EXERCISE DIRECTIONS: Could you copy exactly the lines from the start of the records through the one containing "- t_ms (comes", both included, and leave out the pictures?

--- GIVEN RECORDS Enclosed Below ---

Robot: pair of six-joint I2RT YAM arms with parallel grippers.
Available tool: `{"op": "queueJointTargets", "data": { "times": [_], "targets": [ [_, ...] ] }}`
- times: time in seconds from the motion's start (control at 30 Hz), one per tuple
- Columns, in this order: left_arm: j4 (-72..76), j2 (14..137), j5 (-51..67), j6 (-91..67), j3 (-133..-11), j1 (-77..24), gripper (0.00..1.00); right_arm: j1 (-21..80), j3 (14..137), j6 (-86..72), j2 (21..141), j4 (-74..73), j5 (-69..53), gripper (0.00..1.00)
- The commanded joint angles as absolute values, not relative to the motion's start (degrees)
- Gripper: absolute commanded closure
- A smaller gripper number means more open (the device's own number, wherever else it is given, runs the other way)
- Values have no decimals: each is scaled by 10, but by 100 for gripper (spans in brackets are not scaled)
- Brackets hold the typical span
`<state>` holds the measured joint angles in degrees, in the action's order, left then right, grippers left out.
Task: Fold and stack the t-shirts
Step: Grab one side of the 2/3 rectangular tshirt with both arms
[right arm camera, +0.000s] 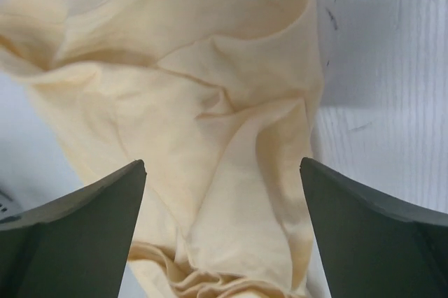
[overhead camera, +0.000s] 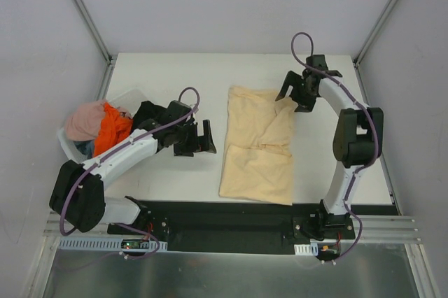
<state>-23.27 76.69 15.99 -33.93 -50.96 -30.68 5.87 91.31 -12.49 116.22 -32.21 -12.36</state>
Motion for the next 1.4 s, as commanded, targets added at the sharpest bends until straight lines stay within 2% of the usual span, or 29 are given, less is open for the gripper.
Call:
{"op": "queueJointTargets", "data": {
  "times": [0.0,0.2,0.33,0.6,0.87,1.07,1.17,1.37],
  "targets": [
    [-238,720,164,-367,-482,-315,1,58,857,-105,1013,-346,-134,4],
    [-230,684,139,-395,-468,-378,1,58,722,-95,832,-316,-126,4],
    [-215,667,123,-422,-449,-417,1,58,581,-104,698,-282,-136,4],
    [-149,619,122,-472,-359,-458,1,62,434,-114,486,-329,-185,4],
    [-87,608,148,-498,-293,-475,1,119,356,-113,396,-460,-196,4],
    [-59,611,168,-512,-258,-481,7,184,319,-131,361,-537,-177,3],
    [-41,622,166,-514,-260,-480,12,206,302,-144,371,-544,-164,1],
    [-2,706,186,-512,-297,-489,25,249,273,-190,406,-509,-142,8]
  ]
}}
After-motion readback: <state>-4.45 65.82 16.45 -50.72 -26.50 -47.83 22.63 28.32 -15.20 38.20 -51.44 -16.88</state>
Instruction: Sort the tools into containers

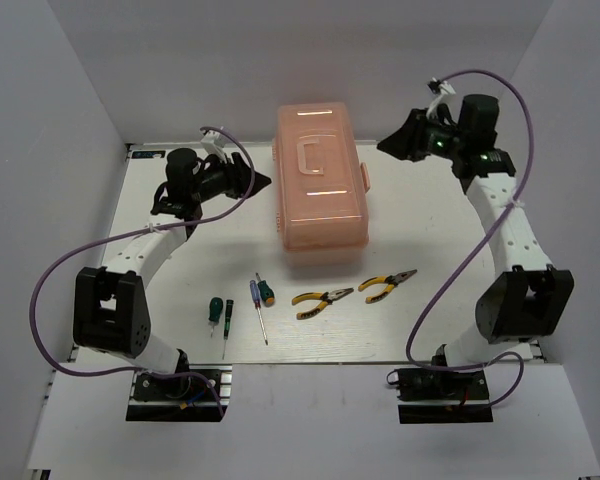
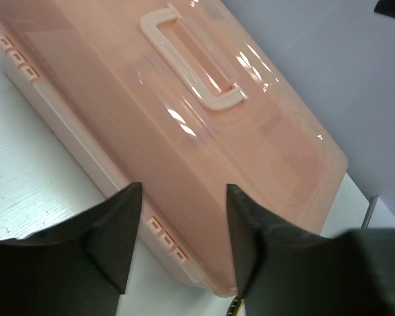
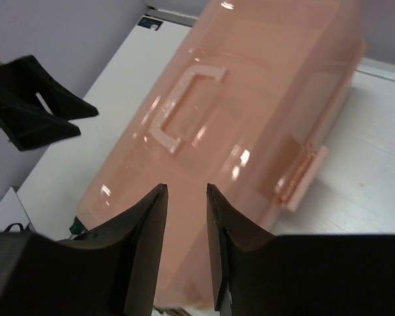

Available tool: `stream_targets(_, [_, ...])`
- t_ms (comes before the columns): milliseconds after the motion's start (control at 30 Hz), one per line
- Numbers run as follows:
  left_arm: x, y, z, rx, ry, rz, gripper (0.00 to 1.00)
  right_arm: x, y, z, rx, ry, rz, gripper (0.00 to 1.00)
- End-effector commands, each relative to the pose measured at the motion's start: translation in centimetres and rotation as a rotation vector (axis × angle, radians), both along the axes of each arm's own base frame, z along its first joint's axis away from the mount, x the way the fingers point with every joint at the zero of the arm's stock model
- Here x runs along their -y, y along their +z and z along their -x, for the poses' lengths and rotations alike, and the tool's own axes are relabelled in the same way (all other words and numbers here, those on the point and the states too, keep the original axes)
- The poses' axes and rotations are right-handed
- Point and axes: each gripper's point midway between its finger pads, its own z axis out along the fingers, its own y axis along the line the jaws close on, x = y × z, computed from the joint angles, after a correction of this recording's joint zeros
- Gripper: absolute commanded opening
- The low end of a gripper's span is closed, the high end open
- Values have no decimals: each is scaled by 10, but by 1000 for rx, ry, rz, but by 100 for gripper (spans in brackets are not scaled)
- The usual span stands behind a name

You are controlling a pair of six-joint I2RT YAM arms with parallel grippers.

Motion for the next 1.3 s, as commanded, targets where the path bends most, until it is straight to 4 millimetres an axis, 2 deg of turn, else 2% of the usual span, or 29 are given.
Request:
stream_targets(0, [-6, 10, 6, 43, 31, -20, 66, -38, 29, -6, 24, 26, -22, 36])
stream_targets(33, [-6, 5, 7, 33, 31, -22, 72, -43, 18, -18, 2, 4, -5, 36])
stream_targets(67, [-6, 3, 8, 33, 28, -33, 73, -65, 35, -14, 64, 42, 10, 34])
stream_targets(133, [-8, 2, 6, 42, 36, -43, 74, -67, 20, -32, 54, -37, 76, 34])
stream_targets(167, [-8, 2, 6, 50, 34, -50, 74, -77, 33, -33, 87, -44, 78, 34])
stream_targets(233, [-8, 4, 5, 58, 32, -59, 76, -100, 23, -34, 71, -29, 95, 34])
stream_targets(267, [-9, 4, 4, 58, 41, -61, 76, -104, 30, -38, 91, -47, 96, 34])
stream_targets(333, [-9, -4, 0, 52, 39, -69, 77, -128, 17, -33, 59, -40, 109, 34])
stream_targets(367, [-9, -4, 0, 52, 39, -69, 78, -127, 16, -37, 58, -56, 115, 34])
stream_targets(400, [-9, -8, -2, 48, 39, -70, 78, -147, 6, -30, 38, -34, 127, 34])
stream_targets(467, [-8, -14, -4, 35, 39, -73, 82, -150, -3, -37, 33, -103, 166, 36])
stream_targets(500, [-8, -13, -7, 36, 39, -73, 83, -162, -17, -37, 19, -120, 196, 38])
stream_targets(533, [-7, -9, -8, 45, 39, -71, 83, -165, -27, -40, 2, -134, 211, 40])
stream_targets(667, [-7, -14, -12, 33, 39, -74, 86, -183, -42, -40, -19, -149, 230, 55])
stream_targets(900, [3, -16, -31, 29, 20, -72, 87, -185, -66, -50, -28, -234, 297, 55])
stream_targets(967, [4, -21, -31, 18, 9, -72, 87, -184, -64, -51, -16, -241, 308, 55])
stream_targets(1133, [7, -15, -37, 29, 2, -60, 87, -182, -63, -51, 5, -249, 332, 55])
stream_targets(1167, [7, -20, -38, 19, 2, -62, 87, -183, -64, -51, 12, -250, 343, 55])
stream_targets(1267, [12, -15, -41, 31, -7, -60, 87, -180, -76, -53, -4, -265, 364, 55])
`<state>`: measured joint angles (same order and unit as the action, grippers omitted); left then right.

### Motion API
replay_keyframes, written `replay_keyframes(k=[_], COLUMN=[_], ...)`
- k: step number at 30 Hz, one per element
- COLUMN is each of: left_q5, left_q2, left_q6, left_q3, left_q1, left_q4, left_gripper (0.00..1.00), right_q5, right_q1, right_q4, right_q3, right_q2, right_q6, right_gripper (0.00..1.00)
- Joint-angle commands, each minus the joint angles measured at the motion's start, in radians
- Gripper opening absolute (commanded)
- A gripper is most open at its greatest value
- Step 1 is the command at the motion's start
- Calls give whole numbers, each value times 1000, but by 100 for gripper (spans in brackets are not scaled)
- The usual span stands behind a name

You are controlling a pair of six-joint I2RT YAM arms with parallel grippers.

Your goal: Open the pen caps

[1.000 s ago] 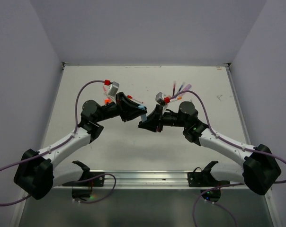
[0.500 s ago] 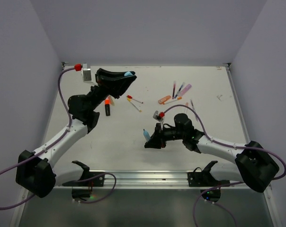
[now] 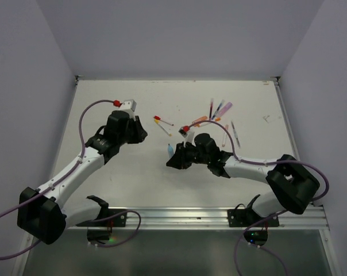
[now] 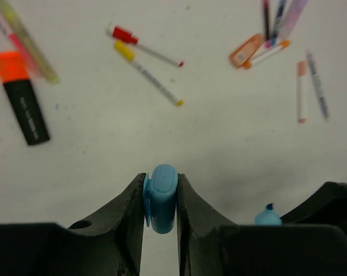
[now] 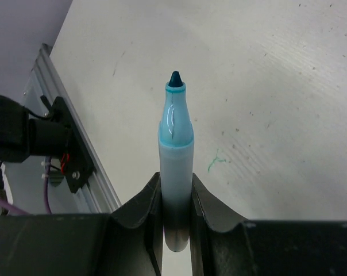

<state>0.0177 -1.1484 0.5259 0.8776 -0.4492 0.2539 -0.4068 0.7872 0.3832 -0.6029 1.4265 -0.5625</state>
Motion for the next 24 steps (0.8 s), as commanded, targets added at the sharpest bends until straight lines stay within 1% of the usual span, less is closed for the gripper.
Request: replay_keyframes(k=[1,3,4,7,13,20,24], left_q5=[-120,-154,-160,-165,-147,-133,-116], left_q2=[29,16,9,-39,-132,-204,-249], left_q6=[-43,-37,-35,-33,-47,-40,-32], left_q3=[-61,-92,-100,-123,-132,-138,-147], left_q1=[12,17,18,21,36,44,46], left_q4=[234,254,257,257,231,209,188], left_gripper=[0,0,0,2,6,11,18], right_q5=[184,215,258,293,299,321,321], right_q1=[66,102,115,155,188,191,190], right_q4=[-7,-7,-18,-4,11,26,26], right_q3=[-96,-123,-150,-195,-291,-344,-354], right_q2=[72,110,150,240,388,451,474], right_q6=[-68,-85,-89,-131,-166,-209,-218], right_gripper=[0,0,0,0,0,0,0])
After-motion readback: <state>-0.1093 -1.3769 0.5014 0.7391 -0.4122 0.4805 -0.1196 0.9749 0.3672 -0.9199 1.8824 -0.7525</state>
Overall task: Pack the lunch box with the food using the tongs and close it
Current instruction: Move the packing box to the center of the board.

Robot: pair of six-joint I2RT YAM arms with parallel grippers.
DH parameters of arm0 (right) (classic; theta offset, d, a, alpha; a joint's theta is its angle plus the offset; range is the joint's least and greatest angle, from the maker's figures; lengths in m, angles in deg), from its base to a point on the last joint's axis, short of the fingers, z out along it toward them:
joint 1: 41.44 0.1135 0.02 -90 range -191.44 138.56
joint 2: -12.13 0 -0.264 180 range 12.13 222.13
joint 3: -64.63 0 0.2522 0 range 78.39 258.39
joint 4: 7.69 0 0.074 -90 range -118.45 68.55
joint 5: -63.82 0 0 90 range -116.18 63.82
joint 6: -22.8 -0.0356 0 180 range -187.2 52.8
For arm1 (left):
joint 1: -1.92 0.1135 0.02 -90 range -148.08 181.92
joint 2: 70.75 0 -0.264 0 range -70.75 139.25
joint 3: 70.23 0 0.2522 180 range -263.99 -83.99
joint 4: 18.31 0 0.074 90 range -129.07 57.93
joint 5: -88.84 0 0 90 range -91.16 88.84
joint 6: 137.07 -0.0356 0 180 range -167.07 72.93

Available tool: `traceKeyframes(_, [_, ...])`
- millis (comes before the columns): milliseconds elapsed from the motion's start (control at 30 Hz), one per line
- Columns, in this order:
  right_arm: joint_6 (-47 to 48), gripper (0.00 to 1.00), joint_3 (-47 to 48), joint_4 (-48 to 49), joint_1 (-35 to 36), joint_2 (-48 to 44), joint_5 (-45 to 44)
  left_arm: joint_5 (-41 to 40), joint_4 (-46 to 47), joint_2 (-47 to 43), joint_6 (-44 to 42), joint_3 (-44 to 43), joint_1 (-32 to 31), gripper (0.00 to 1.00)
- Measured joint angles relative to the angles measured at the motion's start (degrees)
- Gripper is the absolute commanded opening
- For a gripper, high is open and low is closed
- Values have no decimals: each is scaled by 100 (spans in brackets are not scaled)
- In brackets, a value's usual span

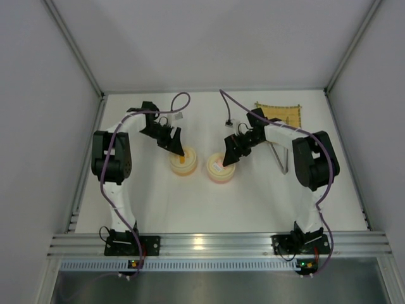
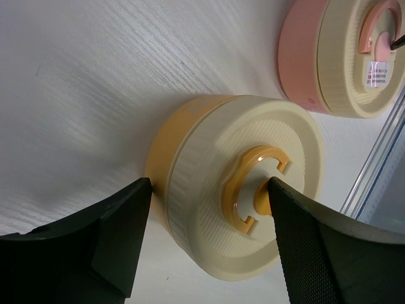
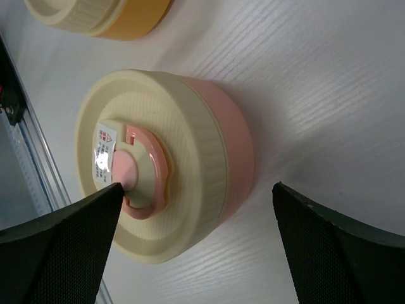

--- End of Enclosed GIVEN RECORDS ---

TASK SOLUTION:
Robot: pair of six-joint I2RT YAM arms with parallel grippers.
Available tool: `{"op": "queueJointTargets", "data": { "times": [_], "targets": [ [_, ...] ] }}`
- times: time in seconds from the motion's start (control at 30 Hz), one per tuple
- Columns, in this order: left_arm: j4 (-72..76), j2 (14..137), j5 (-51..67), j6 (-91..67), j3 (-133..-11), j1 (-77..24), gripper (0.00..1.00); right_arm: j1 (-21..80), j3 (14..137), j6 (-86..72), j2 (21..141), j4 (-74..73), j5 (-69..53), gripper (0.00..1.00)
- The commanded joint angles as absolute values, not relative to the motion's start (degrees)
- Gripper: absolute commanded closure
- A smaller gripper number means more open (the device's own number, wherever else it is given, runs the other way)
- Values have no decimals: each is scaled by 10, but by 100 for gripper (spans in brackets are not scaled)
- Brackets hold the typical span
`<state>` holds the measured joint angles in degrees, in the action's order, left then right, grippers left out.
Task: Fold and stack the t-shirts
Step: Grab one side of the 2/3 rectangular tshirt with both arms
[right arm camera, +0.000s] 
[overhead camera, +0.000s] 
<state>-23.27 76.69 15.99 -33.93 -50.96 -30.68 5.87 91.31 -12.49 116.22 -32.21 -12.36</state>
Motion for the next 1.4 s, as commanded, targets added at the sharpest bends until straight lines stay within 2% of the usual span, or 29 are given, less is open for the gripper.
Call:
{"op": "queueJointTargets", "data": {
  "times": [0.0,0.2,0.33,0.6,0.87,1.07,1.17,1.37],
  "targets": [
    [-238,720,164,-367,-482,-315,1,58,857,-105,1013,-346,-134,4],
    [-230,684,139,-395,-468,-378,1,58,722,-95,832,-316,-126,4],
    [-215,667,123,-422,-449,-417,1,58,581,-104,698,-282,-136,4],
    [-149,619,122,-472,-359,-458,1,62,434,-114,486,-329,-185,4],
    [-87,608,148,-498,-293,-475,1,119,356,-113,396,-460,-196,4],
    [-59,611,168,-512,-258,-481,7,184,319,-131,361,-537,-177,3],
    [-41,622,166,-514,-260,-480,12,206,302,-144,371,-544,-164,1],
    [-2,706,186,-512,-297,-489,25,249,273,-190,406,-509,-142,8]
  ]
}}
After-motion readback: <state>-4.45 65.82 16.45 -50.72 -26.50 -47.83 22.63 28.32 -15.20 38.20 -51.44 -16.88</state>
Instruction: Sort the tools into containers


Available tool: `stream_targets(_, [_, ...])`
- t_ms (comes before the columns): milliseconds after the motion's start (control at 30 Hz), one per line

The exercise is done, and nothing more is needed.